EXERCISE REQUIREMENTS
Gather the lines below that include the string "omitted", copying each in full.

DATA EXTRACT
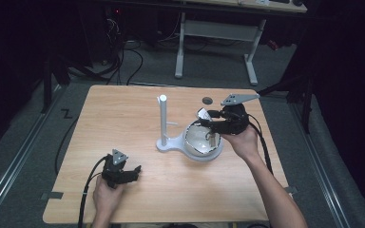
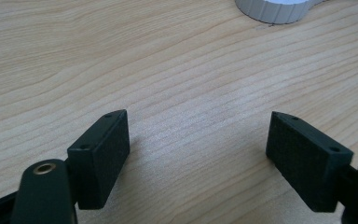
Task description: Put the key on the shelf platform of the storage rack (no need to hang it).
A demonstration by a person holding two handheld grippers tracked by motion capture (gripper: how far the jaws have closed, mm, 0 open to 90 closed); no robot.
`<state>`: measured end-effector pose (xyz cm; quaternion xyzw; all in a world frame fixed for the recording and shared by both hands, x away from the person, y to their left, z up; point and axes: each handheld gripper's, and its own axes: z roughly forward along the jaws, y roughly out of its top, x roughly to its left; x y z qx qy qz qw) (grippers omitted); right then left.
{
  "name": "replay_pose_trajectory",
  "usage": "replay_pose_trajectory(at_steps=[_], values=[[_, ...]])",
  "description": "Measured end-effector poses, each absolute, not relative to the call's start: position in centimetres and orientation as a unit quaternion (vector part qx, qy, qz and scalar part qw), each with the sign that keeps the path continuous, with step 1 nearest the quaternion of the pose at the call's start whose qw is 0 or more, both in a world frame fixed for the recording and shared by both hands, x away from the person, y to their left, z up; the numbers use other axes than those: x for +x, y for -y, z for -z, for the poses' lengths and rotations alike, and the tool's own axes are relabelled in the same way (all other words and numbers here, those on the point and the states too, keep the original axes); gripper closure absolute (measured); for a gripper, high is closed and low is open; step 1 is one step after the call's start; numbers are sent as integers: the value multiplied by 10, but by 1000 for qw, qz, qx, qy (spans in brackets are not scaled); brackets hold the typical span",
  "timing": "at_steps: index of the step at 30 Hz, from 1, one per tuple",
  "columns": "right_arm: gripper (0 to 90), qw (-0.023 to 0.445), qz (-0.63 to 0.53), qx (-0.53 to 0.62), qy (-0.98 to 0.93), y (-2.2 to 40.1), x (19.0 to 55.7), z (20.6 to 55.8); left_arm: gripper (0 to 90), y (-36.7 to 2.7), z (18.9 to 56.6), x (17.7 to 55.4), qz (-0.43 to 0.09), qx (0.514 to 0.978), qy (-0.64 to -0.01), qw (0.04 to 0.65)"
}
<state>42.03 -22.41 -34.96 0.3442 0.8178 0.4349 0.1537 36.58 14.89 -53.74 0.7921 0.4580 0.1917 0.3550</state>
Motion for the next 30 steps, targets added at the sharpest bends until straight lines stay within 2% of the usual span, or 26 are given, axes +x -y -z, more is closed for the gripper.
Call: replay_pose_trajectory(at_steps=[16,25,30], values=[[504,135,-413,370,-821,231,431,391,219,-149,537,366,-193,792,-458,354],[503,153,-392,364,-831,229,433,400,220,-149,537,366,-192,792,-458,355],[502,146,-392,375,-827,231,435,410,221,-149,537,366,-192,792,-458,354]])
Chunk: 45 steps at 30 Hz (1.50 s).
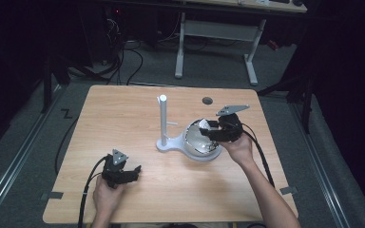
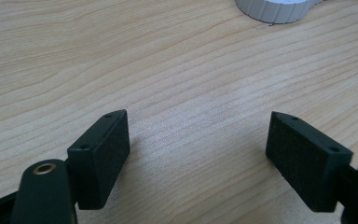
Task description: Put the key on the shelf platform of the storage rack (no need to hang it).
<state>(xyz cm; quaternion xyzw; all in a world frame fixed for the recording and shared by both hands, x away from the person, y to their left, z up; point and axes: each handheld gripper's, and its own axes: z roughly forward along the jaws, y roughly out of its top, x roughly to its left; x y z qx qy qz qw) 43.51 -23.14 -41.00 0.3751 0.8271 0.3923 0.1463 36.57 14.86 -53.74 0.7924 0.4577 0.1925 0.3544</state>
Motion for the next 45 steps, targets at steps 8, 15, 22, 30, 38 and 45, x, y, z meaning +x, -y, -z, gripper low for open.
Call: replay_pose_trajectory(at_steps=[8,15,22,30,38,45], values=[[502,145,-367,377,-838,229,438,425,221,-149,537,366,-192,792,-458,355],[503,144,-368,379,-837,229,439,430,221,-149,537,366,-193,792,-458,355],[696,138,-371,377,-838,235,433,438,221,-148,537,366,-192,792,-458,354],[722,132,-366,372,-843,228,435,442,221,-148,537,366,-193,792,-458,354],[657,129,-381,383,-831,233,434,446,221,-149,537,366,-192,792,-458,355],[585,147,-401,406,-808,257,423,432,221,-149,537,366,-193,793,-458,354]])
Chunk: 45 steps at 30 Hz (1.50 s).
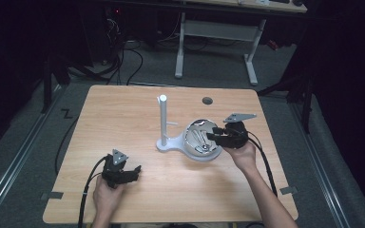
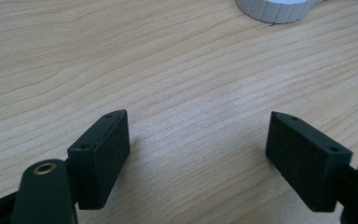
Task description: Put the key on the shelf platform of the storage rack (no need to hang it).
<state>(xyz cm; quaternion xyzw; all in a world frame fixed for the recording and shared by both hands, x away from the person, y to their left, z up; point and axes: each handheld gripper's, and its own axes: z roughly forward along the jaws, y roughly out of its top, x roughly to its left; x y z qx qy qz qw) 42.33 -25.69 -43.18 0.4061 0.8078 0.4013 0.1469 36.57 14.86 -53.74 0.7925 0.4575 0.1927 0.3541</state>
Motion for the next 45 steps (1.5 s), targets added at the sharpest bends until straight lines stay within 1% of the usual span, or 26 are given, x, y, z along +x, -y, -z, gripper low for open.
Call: replay_pose_trajectory(at_steps=[4,15,18,19,25,45], values=[[573,158,-408,419,-795,273,416,422,221,-148,537,366,-193,792,-458,354],[560,163,-421,431,-781,288,409,415,221,-149,537,366,-193,793,-457,354],[556,170,-420,432,-780,291,406,413,221,-148,537,366,-193,792,-458,354],[553,182,-415,433,-780,293,404,411,221,-148,537,366,-193,792,-458,354],[552,175,-426,443,-770,301,399,412,221,-148,537,366,-193,792,-458,354],[545,183,-450,468,-738,336,380,409,221,-148,537,366,-193,792,-458,354]])
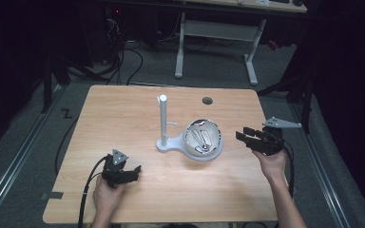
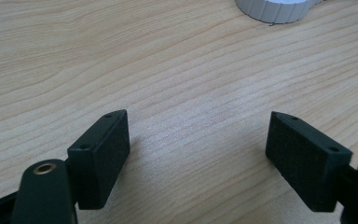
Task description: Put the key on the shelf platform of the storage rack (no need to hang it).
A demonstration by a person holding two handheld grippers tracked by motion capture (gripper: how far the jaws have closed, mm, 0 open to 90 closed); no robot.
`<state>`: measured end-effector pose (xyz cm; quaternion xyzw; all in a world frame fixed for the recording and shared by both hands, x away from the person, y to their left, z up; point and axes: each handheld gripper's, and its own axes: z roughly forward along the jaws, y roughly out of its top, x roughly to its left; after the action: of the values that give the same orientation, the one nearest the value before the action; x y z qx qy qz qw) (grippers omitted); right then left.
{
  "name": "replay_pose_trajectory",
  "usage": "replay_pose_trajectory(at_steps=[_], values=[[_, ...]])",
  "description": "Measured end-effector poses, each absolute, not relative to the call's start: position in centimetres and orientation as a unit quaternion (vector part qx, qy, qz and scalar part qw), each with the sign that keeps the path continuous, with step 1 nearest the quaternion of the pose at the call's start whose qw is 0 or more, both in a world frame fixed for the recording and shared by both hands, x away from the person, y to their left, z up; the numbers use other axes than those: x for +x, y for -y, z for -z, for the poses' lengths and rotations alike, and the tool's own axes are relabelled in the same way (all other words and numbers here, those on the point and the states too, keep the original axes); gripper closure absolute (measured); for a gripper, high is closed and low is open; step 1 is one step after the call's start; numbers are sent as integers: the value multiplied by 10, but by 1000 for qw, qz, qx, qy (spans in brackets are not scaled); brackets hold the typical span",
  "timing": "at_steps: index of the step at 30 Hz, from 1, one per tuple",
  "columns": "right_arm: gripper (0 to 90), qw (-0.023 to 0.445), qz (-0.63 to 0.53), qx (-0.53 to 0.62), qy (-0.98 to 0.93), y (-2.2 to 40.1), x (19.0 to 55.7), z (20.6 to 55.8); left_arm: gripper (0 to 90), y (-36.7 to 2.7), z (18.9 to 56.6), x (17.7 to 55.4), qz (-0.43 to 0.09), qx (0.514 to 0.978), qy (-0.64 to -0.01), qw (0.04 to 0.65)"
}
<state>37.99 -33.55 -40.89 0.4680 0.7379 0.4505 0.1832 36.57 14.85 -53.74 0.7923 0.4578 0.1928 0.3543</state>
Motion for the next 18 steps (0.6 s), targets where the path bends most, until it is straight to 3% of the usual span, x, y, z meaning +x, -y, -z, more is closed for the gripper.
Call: replay_pose_trajectory(at_steps=[18], values=[[543,165,-471,494,-712,356,360,423,220,-148,537,366,-194,792,-458,354]])
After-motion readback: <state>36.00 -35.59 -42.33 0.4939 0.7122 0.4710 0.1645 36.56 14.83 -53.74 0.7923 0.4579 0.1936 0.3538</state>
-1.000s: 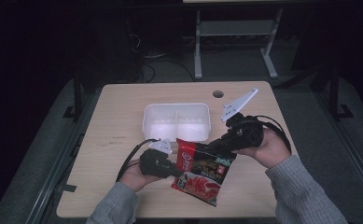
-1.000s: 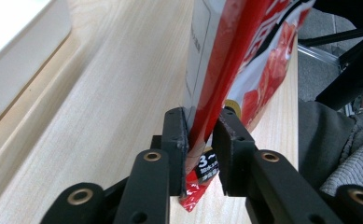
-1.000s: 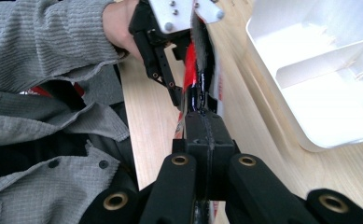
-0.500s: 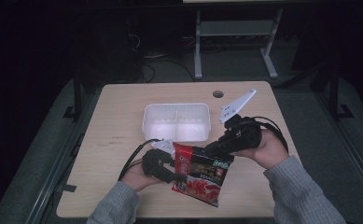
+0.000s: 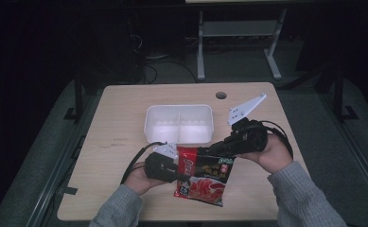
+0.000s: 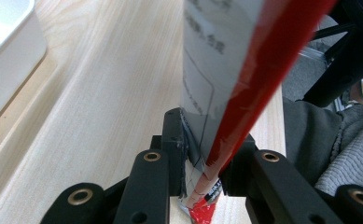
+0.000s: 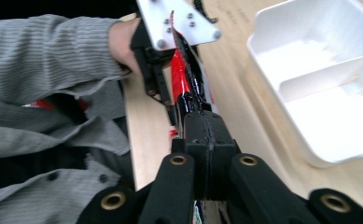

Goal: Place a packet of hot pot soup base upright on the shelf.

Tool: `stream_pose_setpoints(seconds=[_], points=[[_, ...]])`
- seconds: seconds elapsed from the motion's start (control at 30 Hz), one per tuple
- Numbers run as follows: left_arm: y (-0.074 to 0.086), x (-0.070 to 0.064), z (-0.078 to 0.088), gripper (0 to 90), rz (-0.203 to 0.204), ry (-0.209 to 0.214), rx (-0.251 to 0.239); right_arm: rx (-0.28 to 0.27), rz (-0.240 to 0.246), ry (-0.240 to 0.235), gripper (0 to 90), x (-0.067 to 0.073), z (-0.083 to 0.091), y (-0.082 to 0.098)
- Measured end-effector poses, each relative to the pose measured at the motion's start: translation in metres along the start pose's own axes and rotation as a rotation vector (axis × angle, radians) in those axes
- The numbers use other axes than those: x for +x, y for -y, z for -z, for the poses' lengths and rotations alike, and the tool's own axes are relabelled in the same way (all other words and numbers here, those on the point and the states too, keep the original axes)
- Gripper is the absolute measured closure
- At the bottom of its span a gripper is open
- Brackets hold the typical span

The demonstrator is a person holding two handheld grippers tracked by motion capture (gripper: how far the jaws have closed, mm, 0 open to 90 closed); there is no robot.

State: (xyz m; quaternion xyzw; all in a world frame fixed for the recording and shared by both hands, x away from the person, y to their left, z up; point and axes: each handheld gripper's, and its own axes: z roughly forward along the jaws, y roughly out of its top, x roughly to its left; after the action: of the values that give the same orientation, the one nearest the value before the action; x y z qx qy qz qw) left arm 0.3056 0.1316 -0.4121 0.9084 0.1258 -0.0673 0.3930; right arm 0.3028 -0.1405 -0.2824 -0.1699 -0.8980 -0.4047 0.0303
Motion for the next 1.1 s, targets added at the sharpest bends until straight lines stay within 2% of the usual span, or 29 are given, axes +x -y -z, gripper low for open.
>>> stream_pose_setpoints(seconds=[0.1, 0.13, 0.2, 0.23, 0.33, 0.4, 0.43, 0.5, 0.53, 0.63, 0.7, 0.83, 0.93, 0.97, 1.0, 1.07, 1.1], points=[[0.001, 0.000, 0.000, 75.2, 0.001, -0.006, 0.000, -0.050, -0.027, 0.045, 60.0, -0.003, 0.003, 0.005], [0.001, -0.001, 0.000, 75.2, 0.000, -0.007, 0.000, -0.073, -0.042, 0.052, 57.1, -0.005, 0.004, 0.009], [0.000, -0.001, 0.001, 75.2, -0.004, -0.010, 0.000, -0.108, -0.055, 0.038, 51.2, -0.007, 0.005, 0.017], [0.000, -0.001, 0.001, 75.1, -0.005, -0.011, 0.001, -0.133, -0.069, 0.038, 46.0, -0.009, 0.005, 0.027], [0.001, -0.002, 0.001, 75.1, -0.004, -0.010, 0.001, -0.156, -0.074, 0.040, 42.7, -0.009, 0.005, 0.037], [0.001, -0.002, 0.001, 75.1, -0.002, -0.011, 0.000, -0.196, -0.087, 0.042, 39.0, -0.010, 0.006, 0.052], [0.000, -0.002, 0.001, 75.1, -0.004, -0.012, 0.000, -0.196, -0.087, 0.042, 39.0, -0.010, 0.006, 0.052], [0.001, -0.002, 0.001, 75.1, -0.003, -0.013, -0.001, -0.215, -0.094, 0.044, 37.9, -0.009, 0.000, 0.067], [0.001, -0.002, 0.001, 75.1, -0.001, -0.013, -0.002, -0.215, -0.094, 0.044, 37.9, -0.009, 0.000, 0.067], [0.001, -0.003, 0.000, 75.0, -0.001, -0.016, -0.006, -0.222, -0.112, 0.051, 38.6, -0.010, -0.015, 0.085], [0.000, -0.003, 0.000, 75.0, -0.002, -0.017, -0.004, -0.226, -0.120, 0.046, 39.3, -0.011, -0.018, 0.088], [0.000, -0.003, 0.001, 74.9, -0.008, -0.018, 0.000, -0.221, -0.127, 0.032, 45.5, -0.012, -0.039, 0.097], [0.000, -0.003, 0.001, 74.9, -0.010, -0.018, 0.002, -0.232, -0.136, 0.020, 47.4, -0.012, -0.045, 0.098], [0.000, -0.003, 0.001, 74.8, -0.010, -0.019, 0.001, -0.237, -0.146, 0.007, 56.0, -0.013, -0.050, 0.099], [0.000, -0.004, 0.001, 74.8, -0.011, -0.018, 0.001, -0.237, -0.146, 0.007, 56.0, -0.013, -0.050, 0.099], [0.000, -0.003, 0.001, 74.4, -0.010, -0.019, 0.005, -0.239, -0.139, -0.003, 64.6, -0.013, -0.053, 0.099], [0.000, -0.003, 0.001, 74.0, -0.010, -0.019, 0.005, -0.239, -0.139, -0.003, 64.6, -0.013, -0.053, 0.099]])
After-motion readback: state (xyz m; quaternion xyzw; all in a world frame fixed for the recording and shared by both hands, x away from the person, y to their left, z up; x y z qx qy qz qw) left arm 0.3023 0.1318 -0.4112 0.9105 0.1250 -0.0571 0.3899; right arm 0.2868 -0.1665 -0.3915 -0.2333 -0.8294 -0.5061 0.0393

ANSWER TO THIS EXERCISE
`<state>`: measured end-effector pose (xyz cm; quaternion xyzw; all in a world frame fixed for the recording and shared by both hands, x away from the person, y to their left, z up; point and axes: each handheld gripper's, and its own axes: z roughly forward along the jaws, y roughly out of its top, x roughly to its left; x y z qx qy qz qw) (grippers omitted); right then left.
`<state>`: measured end-effector pose (xyz cm; quaternion xyzw; all in a world frame fixed for the recording and shared by both hands, x away from the person, y to their left, z up; point and axes: each handheld gripper's, and its own axes: z roughly forward along the jaws, y roughly out of its top, x roughly to its left; after the action: of the values that give the same orientation, the one nearest the value before the action; x y z qx qy qz qw) (grippers omitted); right then left.

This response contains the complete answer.